═════ Available records ═════
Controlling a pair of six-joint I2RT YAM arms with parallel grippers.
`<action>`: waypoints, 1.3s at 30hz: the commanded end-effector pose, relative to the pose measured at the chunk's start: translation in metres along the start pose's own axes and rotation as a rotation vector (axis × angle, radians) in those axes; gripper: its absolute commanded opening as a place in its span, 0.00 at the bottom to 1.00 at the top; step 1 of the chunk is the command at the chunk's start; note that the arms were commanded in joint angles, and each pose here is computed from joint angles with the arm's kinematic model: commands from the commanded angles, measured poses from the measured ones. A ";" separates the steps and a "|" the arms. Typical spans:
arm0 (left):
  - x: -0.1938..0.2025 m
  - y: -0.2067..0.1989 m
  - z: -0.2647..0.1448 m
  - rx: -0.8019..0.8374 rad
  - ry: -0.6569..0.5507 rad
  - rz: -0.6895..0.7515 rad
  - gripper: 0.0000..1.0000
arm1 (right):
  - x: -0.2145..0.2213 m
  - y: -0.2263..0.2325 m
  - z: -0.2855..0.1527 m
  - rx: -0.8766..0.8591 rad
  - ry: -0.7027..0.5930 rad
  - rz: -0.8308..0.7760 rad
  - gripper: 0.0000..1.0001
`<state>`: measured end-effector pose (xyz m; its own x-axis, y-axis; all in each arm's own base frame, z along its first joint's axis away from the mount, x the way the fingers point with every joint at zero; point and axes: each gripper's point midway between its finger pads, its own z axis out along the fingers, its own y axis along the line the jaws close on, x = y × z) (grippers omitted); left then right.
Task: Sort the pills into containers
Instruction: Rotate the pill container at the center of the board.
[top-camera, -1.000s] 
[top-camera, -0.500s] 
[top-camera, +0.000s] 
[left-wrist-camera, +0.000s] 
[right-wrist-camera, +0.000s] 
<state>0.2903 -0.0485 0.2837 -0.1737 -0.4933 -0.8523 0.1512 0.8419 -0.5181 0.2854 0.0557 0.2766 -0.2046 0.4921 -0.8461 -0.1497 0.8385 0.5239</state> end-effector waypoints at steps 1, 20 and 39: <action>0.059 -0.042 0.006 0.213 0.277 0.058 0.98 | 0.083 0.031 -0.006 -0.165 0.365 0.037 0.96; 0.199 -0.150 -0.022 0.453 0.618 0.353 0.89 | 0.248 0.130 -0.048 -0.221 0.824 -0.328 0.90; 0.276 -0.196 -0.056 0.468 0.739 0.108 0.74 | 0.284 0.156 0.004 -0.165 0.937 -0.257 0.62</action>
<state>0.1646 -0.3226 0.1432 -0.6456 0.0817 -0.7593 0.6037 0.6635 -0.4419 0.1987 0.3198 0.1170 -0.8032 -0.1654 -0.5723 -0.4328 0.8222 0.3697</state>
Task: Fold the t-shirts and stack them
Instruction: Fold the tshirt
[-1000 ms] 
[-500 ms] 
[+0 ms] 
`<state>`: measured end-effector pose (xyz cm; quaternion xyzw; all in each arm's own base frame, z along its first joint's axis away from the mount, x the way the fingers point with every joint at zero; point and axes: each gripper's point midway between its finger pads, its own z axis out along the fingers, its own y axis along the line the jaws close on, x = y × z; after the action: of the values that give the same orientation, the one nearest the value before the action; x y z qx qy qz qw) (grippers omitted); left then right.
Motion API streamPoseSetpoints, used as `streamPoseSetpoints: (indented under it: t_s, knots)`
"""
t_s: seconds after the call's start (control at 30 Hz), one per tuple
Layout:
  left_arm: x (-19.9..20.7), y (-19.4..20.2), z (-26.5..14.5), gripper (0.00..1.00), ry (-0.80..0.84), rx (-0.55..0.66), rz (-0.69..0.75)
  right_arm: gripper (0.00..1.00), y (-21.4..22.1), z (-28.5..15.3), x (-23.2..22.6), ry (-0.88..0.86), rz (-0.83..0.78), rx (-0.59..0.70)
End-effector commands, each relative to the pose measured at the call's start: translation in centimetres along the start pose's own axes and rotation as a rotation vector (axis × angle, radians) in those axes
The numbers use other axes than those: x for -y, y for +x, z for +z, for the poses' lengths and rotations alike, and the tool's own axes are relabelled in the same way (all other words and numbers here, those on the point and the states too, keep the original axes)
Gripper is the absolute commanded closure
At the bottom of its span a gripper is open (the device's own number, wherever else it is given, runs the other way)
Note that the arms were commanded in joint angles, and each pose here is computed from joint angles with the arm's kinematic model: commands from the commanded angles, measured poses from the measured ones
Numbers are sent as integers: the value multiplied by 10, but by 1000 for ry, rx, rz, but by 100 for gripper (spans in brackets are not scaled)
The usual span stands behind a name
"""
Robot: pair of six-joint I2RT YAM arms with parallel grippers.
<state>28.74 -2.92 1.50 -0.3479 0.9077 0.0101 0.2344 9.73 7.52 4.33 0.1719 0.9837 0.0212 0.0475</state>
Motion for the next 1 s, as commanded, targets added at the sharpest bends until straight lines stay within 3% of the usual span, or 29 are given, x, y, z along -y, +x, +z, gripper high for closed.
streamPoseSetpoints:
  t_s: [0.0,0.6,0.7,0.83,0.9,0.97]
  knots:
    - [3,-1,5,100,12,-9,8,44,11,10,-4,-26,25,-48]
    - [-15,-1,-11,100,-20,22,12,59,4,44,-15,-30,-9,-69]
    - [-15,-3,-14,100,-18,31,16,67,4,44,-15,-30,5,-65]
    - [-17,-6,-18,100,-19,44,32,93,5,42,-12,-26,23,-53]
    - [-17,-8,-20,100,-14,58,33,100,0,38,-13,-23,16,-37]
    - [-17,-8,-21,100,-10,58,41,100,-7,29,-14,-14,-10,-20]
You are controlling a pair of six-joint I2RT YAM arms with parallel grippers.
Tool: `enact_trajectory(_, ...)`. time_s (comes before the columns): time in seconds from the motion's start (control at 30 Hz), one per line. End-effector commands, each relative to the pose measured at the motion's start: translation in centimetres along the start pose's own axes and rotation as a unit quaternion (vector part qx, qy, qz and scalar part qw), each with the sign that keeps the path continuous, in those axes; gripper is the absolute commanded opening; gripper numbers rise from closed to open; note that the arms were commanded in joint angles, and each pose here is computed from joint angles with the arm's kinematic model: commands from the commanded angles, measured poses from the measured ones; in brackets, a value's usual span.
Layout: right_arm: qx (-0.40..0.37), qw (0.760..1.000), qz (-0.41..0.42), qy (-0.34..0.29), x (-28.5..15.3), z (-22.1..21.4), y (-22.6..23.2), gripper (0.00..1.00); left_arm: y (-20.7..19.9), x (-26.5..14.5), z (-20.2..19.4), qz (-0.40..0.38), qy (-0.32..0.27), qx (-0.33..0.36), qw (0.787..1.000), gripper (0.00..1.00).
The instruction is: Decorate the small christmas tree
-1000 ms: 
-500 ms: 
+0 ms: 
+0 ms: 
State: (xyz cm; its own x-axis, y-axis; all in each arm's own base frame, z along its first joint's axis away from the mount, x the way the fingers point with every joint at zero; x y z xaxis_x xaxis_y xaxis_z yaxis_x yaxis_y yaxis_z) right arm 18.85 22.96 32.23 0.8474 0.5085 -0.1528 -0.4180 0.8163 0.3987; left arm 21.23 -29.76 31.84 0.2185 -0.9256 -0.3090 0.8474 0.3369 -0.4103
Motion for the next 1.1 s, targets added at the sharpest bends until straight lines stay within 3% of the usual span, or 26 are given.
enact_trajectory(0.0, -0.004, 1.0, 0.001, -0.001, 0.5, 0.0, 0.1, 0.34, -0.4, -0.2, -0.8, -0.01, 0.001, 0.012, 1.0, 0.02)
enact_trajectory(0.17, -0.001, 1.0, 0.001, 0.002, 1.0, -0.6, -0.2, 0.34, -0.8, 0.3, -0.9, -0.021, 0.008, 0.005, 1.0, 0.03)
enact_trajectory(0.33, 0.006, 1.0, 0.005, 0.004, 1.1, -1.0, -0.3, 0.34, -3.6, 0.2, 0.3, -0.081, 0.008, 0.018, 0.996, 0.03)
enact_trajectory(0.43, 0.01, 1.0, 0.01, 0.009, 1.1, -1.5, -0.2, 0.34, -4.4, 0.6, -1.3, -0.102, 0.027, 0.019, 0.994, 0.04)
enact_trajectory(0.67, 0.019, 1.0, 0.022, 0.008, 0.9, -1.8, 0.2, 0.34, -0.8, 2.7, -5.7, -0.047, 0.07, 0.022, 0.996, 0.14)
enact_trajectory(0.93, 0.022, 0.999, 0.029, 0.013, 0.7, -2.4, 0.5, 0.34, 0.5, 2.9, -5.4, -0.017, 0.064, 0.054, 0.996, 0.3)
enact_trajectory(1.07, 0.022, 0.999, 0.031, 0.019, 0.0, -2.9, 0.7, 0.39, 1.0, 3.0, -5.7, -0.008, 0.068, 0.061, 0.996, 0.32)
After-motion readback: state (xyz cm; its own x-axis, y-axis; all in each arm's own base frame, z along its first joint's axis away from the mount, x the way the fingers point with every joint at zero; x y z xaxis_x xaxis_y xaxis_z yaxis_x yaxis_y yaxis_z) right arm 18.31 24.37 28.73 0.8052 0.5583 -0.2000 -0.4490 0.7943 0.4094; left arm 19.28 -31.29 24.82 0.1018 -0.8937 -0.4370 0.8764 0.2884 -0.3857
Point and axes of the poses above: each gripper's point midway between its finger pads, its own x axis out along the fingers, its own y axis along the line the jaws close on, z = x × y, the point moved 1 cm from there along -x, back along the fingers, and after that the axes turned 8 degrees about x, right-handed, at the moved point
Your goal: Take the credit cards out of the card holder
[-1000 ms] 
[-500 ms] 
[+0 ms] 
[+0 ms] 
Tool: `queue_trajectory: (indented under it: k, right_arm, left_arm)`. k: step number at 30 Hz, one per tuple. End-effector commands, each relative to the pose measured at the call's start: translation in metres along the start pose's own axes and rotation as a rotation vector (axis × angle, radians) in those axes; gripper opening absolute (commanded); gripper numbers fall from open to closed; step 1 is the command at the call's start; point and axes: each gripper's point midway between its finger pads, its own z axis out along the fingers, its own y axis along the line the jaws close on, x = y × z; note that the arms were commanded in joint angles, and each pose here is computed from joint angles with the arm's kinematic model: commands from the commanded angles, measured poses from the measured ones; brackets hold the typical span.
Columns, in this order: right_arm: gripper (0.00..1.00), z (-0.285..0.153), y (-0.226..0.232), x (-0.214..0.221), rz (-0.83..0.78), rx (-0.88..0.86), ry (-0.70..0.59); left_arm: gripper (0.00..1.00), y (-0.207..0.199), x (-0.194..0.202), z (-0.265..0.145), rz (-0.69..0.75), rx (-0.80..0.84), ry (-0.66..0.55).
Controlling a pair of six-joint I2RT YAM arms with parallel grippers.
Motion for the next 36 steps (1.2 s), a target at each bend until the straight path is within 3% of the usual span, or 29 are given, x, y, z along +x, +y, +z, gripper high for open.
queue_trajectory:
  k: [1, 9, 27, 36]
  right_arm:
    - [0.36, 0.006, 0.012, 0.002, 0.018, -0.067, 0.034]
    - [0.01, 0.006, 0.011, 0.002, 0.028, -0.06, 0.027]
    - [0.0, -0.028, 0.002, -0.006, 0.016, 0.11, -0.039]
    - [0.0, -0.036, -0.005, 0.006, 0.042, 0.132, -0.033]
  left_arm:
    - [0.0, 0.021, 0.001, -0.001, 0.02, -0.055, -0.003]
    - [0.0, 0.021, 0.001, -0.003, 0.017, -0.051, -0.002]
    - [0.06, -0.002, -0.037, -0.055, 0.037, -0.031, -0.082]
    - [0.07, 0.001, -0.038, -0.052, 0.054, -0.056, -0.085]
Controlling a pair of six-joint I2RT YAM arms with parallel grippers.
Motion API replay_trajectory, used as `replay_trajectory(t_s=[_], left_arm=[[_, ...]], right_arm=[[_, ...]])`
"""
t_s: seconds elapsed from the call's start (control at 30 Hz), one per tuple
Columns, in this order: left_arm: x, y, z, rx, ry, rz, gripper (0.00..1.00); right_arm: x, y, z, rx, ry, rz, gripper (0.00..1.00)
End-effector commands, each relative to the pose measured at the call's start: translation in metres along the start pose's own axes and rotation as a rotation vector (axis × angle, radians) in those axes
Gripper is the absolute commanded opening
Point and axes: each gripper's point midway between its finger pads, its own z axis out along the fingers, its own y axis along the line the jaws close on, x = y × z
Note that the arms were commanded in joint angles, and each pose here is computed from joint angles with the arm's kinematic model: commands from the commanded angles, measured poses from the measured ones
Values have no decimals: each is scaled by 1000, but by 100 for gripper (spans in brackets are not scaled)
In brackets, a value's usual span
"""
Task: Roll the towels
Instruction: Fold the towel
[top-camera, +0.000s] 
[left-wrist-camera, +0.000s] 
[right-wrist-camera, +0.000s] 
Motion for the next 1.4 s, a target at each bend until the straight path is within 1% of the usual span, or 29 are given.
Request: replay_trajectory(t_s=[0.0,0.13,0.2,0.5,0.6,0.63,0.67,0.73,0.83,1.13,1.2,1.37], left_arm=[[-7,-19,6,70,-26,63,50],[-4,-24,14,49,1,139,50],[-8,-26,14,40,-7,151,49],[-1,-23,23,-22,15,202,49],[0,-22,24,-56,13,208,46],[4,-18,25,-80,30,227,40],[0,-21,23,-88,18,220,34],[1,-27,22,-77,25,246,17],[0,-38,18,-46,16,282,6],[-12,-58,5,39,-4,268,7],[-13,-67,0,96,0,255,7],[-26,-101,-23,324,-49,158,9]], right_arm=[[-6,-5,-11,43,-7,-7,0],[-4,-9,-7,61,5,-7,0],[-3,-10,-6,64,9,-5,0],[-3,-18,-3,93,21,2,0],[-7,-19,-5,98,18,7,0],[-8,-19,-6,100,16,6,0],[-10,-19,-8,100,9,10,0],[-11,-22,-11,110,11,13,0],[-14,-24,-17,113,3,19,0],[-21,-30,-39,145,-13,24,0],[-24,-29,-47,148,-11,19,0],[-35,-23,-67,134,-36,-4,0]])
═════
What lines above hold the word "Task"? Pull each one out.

Response to this exercise -
Task: Sort the pills into containers
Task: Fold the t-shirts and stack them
Task: Roll the towels

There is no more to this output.